It’s possible to do this with {rstan} (you might try it with the up to date experimental branch) and {future} but as I understand it because {cmdstanr} is just a light-weight wrapper that calls cmdstan behind the scenes, parallelizing models via {future} and a cmdstanr backend is complicated if not impossible and is not currently supported by {brms}. IMO, since you have 8 physical cores you’d probably have more success fitting the models sequentially using four chains and 2 threads per chain via brms’ threads argument.

CLRR · July 21, 2022, 11:57am

@ajnafa

Thank you for your reply.

parallelizing models via {future} and a cmdstanr backend is complicated if not impossible and is not currently supported by {brms}

Would you please let me know how to fit ‘raw’ cmdstanr models parallelly using {future}, or would you tell me any reference that might explain the method to achieve that? I modified the model fitting process so that not brm(..., backend = "cmdstanr") but cmdstan_model(...)$sample(...) actually fit the models. Do you think that anything more could be added to this modification to enable parallel processing using {future}?

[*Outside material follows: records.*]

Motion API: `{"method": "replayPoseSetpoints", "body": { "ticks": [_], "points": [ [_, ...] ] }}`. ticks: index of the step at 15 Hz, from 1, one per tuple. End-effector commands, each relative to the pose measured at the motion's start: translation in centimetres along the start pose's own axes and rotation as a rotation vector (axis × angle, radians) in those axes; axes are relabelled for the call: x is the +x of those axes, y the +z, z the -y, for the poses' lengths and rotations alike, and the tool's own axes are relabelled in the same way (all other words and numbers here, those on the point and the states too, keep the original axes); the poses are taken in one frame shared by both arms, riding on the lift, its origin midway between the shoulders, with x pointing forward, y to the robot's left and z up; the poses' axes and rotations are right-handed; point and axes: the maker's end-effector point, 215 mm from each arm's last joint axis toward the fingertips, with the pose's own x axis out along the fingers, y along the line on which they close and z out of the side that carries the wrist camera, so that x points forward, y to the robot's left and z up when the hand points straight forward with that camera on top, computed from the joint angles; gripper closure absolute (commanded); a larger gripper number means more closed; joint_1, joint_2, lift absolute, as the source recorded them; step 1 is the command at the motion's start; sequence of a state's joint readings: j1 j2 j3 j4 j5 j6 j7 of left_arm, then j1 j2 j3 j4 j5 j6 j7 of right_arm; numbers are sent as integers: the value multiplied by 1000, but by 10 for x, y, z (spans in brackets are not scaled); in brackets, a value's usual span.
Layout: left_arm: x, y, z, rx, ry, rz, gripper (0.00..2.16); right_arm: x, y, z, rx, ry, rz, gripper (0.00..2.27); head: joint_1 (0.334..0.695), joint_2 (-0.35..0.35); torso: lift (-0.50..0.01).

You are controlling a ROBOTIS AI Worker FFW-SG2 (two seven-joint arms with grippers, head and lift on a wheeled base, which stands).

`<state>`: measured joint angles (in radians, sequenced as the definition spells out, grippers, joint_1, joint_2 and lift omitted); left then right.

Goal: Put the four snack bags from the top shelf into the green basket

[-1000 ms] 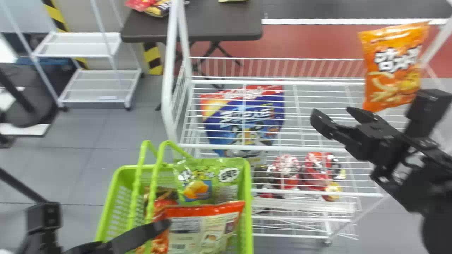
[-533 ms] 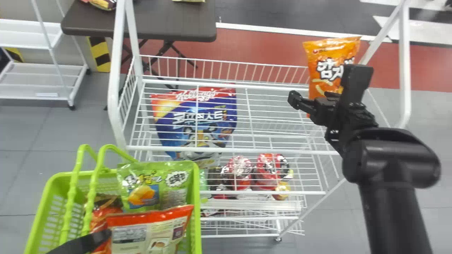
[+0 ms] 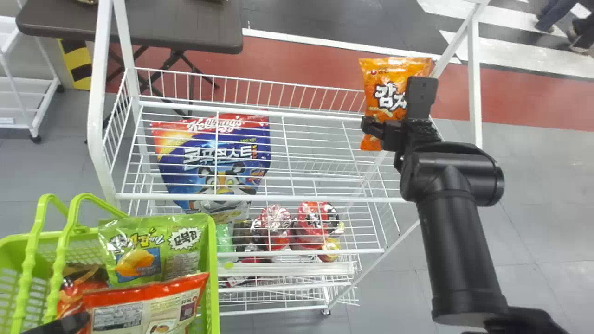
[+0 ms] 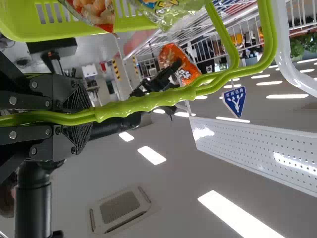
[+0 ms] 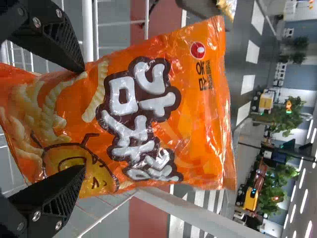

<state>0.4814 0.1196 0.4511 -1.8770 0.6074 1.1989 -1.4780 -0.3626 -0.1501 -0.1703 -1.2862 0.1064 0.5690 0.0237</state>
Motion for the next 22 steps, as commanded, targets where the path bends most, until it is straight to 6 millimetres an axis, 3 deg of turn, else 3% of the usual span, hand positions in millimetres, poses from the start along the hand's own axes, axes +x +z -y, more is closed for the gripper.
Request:
{"method": "replayPoseSetpoints", "body": {
  "ticks": [1,2,8,10,11,13,14,16,19,22],
  "points": [
    [-3,1,-1,-3,4,8,2148,1,-11,2,11,-2,-27,2125,695,-282,-1],
    [-3,1,-1,-3,4,8,2148,-1,-15,3,8,-8,-27,2256,695,-283,-1],
    [-4,2,0,-3,-3,8,2148,-27,4,9,26,0,61,2256,695,-287,-1],
    [-4,2,1,-3,-5,8,2148,-49,5,1,53,42,88,2256,695,-286,-1],
    [-5,2,0,-4,-2,10,2148,-69,9,-11,64,82,112,2256,695,-286,-1],
    [-4,4,0,0,0,12,2148,-120,19,-54,88,207,164,2256,695,-274,-1],
    [-4,5,-1,1,0,13,2148,-150,31,-79,90,277,203,2256,695,-241,-1],
    [-2,5,-1,1,-2,16,2148,-206,34,-125,99,409,226,2256,695,-185,-1],
    [-3,8,-1,0,-9,23,2148,-291,4,-191,154,643,163,2256,695,-54,-1],
    [-1,9,-1,3,-13,26,2148,-364,-34,-233,248,876,66,2256,695,56,-1]
  ]
}}
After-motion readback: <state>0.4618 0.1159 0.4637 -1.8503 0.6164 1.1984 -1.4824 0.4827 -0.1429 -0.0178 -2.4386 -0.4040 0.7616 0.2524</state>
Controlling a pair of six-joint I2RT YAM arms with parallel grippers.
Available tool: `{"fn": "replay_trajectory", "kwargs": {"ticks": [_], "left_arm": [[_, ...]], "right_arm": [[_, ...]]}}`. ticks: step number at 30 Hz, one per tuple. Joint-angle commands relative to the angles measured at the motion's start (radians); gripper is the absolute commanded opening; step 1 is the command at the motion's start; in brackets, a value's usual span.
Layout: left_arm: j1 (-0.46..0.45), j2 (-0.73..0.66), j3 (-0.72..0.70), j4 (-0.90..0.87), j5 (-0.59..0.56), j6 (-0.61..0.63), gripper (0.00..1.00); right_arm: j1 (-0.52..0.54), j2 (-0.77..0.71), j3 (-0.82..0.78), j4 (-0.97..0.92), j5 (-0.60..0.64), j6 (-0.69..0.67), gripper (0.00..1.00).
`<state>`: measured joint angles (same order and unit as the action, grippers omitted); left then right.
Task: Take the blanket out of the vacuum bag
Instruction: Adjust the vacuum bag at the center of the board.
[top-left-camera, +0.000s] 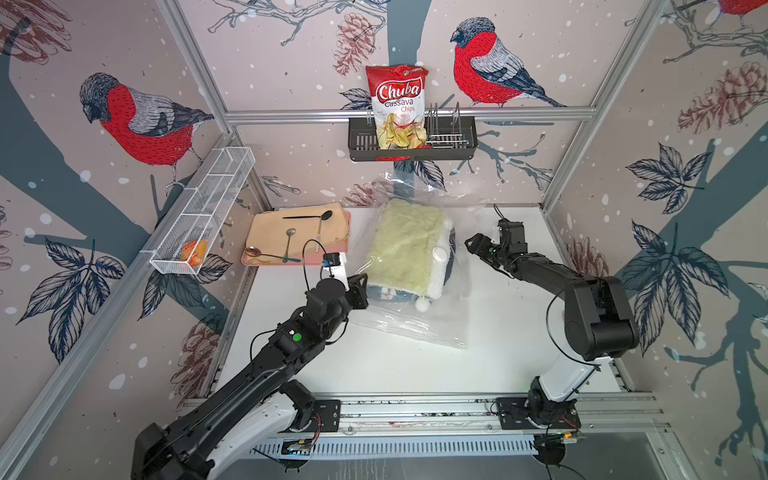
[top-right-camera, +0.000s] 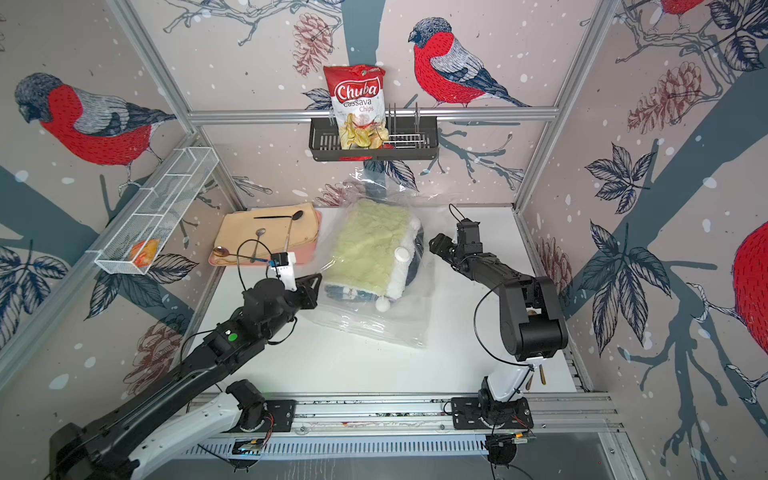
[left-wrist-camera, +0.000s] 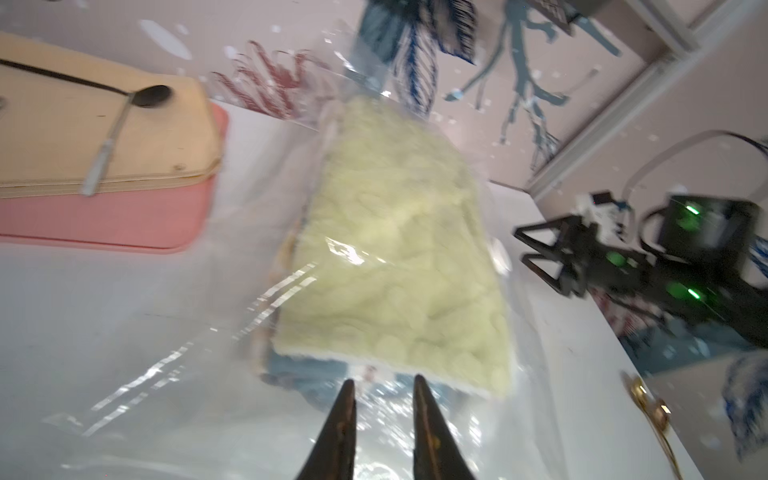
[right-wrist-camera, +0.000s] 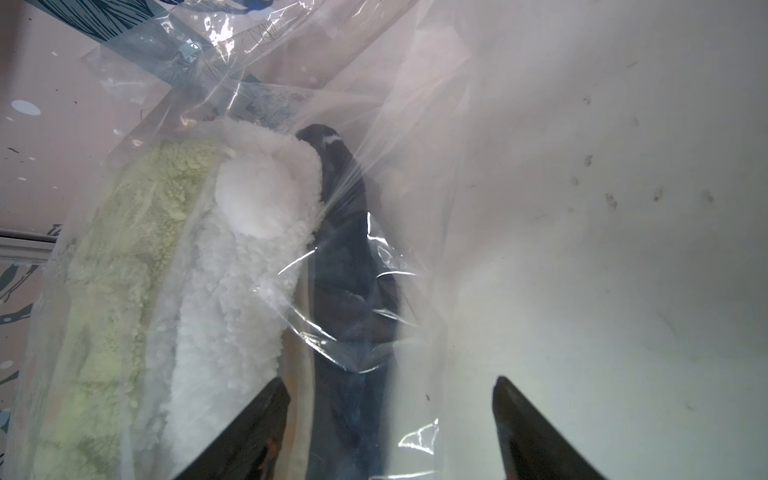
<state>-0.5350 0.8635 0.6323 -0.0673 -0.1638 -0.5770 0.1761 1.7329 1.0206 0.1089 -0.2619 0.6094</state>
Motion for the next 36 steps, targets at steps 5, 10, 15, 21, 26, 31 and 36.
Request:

bayes_samples_Nsim_without_brm <- samples_Nsim |>
  group_by(sample_id) |>
  nest(samples = samples) |>
  mutate(
    ## TODO: create data to pass Stan
    ## and actually pass them to fitting process
    ##
    ## stan_data = map(
    ##   samples,
    ##   ~ make_standata(
    ##     samples ~ 1,
    ##     data = .x,
    ##     family = gaussian(),
    ##     prior = prior(normal(10, 1), class = Intercept)
    ##   )
    ## ),
    Bayesian_model = map( # future_map(
      # .options = furrr_options(
      #  scheduling = 0,
      #  seed = 7,
      #  prefix = "prefix"
      # ),
      samples,
      ~ make_stancode(
        samples ~ 1,
        data = .x,
        family = gaussian(),
        prior = prior(normal(10, 1), class = Intercept),
        chains = 4,
        cores = 4,
        control = list(adapt_delta = 0.95),
        backend = "cmdstanr",
      )
    ) |>
      map(
        ~ write_stan_file(.x)
      ) |>
      map(
        ~ cmdstan_model(
          stan_file = .x,
          # force_recompile = TRUE,
          cpp_options = list(stan_threads = TRUE)
        )$sample(
          ## Manual data preparation using `list()` should be automated
          ## by supplying `stan_data` above to this argument.
          ## Currently this cannot be done successfully
          data = list(
            N = n,
            Y = samples |>
              unlist(),
            prior_only = 0
          ),
          seed = 123,
          iter_sampling = 4000,
          iter_warmup = 10000,
          chains = 4,
          threads_per_chain = 3,
          parallel_chains = 4
        )
      ),
    estimates =
      map(
        .x = Bayesian_model,
        ~ posterior::summarise_draws(
          .x,
          mean,
          sd,
          q2.5 = ~ quantile(.x, probs = c(0.025)),
          q97.5 = ~ quantile(.x, probs = c(0.975))
        ) |>
          filter(variable == "Intercept")
      ),
    Bayesian_estimate = map_dbl(
      .x = estimates,
      ~ .x |>
        select(mean) |>
        pull()
    ),
    Bayesian_std_error = map_dbl(
      .x = estimates,
      ~ .x |>
        select(sd) |>
        pull()
    ),
    Bayesian_lower = map_dbl(
      .x = estimates,
      ~ .x |>
        select(`2.5%`) |>
        pull()
    ),
    Bayesian_upper = map_dbl(
      .x = estimates,
      ~ .x |>
        select(`97.5%`) |>
        pull()
    )
  )

… since you have 8 physical cores you’d probably have more success fitting the models sequentially using four chains and 2 threads per chain via brms’ threads argument.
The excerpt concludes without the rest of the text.